Dude, where’s my car?

It’s not just search engines, photo albums and speech systems that are benefitting from deep learning – Google is also using the technology in its research and prototyping of self-driving vehicles. The idea is to enable these vehicles to perceive pedestrians in a similar way to us when we’re driving, to recognise automatically what poses a danger on the roads.

It’s a concept that is making slow, steady progress. Audi has unveiled an autonomous A7 (and more recently, the R8 E-Tron Piloted Driving) that uses a Nvidia processor to perform object recognition, and even specifics such as reading speed signs at the side of the road. Indeed, many of the advances in self-driving cars have involved deep learning algorithms to some degree.

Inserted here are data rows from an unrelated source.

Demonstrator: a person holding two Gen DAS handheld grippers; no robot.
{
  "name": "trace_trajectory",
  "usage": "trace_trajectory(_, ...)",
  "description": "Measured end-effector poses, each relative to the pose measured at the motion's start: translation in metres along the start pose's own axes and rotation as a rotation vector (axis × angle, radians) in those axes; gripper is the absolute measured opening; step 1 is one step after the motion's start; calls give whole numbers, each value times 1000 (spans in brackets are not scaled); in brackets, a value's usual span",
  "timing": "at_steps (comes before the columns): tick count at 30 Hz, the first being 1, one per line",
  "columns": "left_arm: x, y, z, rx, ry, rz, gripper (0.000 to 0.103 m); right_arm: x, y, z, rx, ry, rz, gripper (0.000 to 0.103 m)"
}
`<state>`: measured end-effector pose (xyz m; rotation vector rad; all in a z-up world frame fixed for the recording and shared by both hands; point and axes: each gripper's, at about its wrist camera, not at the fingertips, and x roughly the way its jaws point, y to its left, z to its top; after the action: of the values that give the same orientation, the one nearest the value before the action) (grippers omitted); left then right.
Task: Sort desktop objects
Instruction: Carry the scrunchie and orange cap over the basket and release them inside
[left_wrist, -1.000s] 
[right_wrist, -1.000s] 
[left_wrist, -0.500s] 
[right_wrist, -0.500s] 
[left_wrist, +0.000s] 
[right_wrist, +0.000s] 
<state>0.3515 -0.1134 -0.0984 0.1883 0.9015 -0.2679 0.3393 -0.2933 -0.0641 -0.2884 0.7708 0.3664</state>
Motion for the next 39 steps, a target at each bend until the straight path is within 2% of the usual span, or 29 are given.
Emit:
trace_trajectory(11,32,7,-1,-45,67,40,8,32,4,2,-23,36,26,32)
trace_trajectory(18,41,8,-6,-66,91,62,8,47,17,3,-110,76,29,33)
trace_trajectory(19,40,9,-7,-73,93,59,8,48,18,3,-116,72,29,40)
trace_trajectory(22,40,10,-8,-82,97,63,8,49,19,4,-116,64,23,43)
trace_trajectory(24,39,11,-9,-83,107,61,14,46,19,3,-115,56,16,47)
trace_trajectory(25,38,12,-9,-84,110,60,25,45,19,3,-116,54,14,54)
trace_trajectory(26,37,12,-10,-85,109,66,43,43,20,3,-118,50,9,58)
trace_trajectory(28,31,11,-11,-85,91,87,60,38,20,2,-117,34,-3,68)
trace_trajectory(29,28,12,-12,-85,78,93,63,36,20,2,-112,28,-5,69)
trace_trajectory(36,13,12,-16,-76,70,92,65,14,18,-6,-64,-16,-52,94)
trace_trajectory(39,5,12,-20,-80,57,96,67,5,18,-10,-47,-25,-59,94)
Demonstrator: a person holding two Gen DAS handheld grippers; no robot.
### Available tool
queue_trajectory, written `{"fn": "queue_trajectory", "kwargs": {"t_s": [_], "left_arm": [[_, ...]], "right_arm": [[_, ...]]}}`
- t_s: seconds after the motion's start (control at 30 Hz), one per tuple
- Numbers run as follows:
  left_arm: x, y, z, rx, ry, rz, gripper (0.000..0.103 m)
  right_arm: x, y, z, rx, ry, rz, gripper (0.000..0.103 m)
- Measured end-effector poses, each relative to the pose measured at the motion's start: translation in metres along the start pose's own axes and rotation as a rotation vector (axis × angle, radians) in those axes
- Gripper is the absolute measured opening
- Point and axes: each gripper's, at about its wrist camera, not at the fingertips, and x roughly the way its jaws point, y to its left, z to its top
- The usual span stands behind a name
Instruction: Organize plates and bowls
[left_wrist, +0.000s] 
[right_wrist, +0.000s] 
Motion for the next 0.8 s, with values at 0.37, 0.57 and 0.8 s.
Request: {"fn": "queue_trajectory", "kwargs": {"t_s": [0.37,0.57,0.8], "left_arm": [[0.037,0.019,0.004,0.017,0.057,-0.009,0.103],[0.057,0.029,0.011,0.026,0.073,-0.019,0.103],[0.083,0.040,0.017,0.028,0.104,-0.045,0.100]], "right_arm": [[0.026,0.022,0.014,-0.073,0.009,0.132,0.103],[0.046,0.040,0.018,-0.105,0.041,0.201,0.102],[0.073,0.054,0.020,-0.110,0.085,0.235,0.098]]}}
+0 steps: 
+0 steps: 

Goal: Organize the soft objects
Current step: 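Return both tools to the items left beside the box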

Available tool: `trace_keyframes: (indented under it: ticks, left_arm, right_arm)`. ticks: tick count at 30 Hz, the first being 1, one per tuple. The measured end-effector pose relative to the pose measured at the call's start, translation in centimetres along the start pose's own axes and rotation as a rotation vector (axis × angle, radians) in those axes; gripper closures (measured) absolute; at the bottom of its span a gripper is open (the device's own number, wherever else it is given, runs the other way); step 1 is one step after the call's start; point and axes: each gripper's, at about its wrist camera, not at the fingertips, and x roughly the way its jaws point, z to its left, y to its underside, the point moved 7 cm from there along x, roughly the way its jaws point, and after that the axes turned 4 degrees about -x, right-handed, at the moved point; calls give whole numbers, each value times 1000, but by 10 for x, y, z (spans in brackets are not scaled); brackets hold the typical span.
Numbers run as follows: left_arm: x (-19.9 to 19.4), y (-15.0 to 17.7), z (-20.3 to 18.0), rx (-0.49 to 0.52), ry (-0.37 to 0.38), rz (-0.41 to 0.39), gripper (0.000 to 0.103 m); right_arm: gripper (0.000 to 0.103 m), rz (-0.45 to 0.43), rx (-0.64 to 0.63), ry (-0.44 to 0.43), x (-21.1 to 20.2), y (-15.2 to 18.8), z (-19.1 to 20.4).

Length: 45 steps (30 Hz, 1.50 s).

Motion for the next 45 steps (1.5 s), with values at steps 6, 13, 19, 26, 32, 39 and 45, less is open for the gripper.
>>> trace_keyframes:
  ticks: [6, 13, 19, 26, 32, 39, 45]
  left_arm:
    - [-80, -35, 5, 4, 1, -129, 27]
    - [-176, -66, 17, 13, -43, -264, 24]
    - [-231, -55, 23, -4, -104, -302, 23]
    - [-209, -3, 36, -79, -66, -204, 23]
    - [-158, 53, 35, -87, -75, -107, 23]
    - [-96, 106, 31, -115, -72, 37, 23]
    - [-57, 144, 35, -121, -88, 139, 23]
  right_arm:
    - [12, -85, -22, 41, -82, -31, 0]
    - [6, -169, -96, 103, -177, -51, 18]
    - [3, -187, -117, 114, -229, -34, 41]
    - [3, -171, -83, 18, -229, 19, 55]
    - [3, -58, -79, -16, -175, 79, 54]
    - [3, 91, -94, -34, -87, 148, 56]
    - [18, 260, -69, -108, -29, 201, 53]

Professor Nick Reed, academy director at the Transport Research Laboratory (TRL), agrees that deep learning is a very important tool, but one that raises serious concerns. “Deep learning is somewhat opaque. It can be hard to understand the rules or knowledge learnt by the system. In the case of self-driving cars, this may become important in the event of a collision. For example, if a vehicle is dependent on a deep learning algorithm, it may be difficult to understand how the vehicle used the available information to determine its actions, subsequently resulting in a lack of clarity over liability.”

Reed touches upon the gnawing legal and ethical issues at the heart of autonomous driving – issues that may potentially have wide-reaching implications for the application of deep learning systems in other fields. Once computers can make decisions that affect human lives, difficult questions need to be addressed.

It’s a truly awe-inspiring achievement to put a computer behind the wheel, but how much control can we knowingly cede to a computer that has no morals, no ethics, only programming. If an autonomous car kills, who do we blame?

Before deep learning sets its mind to driving, it’s questions such as these that will be the hardest to answer.